Task details -> Somewhere below are a line with "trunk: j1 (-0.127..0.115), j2" and a later line with "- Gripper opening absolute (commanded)". Output exactly those lines and all lines between them.
[Data extract Boundary: Start]
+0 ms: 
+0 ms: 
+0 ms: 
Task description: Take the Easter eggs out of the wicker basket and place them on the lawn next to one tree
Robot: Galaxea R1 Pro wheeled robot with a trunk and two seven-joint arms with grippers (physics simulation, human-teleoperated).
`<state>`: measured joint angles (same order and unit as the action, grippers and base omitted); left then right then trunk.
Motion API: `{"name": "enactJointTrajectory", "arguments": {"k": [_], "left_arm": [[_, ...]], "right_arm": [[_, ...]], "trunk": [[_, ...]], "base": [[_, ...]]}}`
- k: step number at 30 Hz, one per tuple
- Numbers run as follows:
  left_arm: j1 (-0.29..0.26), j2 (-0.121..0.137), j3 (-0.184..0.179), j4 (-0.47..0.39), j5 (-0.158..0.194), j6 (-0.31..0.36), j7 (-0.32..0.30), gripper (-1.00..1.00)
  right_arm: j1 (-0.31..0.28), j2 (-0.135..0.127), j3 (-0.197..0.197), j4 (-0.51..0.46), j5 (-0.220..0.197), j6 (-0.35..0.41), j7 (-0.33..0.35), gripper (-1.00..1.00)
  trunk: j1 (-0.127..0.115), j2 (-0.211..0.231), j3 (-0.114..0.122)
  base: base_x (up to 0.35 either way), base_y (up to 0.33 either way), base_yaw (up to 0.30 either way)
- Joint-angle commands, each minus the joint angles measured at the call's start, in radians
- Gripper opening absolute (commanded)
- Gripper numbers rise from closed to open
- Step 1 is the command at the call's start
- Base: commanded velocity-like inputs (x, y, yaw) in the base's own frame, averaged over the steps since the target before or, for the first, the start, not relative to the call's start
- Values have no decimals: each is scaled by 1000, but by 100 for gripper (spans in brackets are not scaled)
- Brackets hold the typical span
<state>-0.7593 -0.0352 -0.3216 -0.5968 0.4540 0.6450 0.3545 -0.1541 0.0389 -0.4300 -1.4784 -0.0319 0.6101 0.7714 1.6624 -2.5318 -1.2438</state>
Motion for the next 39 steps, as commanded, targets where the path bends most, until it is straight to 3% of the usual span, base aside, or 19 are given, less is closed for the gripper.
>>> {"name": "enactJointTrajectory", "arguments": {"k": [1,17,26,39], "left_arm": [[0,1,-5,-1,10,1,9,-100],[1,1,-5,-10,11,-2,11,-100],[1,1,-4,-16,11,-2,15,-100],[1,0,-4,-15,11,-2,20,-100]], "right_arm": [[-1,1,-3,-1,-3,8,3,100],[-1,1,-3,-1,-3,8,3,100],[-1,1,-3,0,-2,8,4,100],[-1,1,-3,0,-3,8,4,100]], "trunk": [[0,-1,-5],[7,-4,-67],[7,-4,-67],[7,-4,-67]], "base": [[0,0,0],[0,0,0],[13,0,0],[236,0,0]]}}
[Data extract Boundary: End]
Solution to the exercise ->
  trunk: j1 (-0.127..0.115), j2 (-0.211..0.231), j3 (-0.114..0.122)
  base: base_x (up to 0.35 either way), base_y (up to 0.33 either way), base_yaw (up to 0.30 either way)
- Joint-angle commands, each minus the joint angles measured at the call's start, in radians
- Gripper opening absolute (commanded)

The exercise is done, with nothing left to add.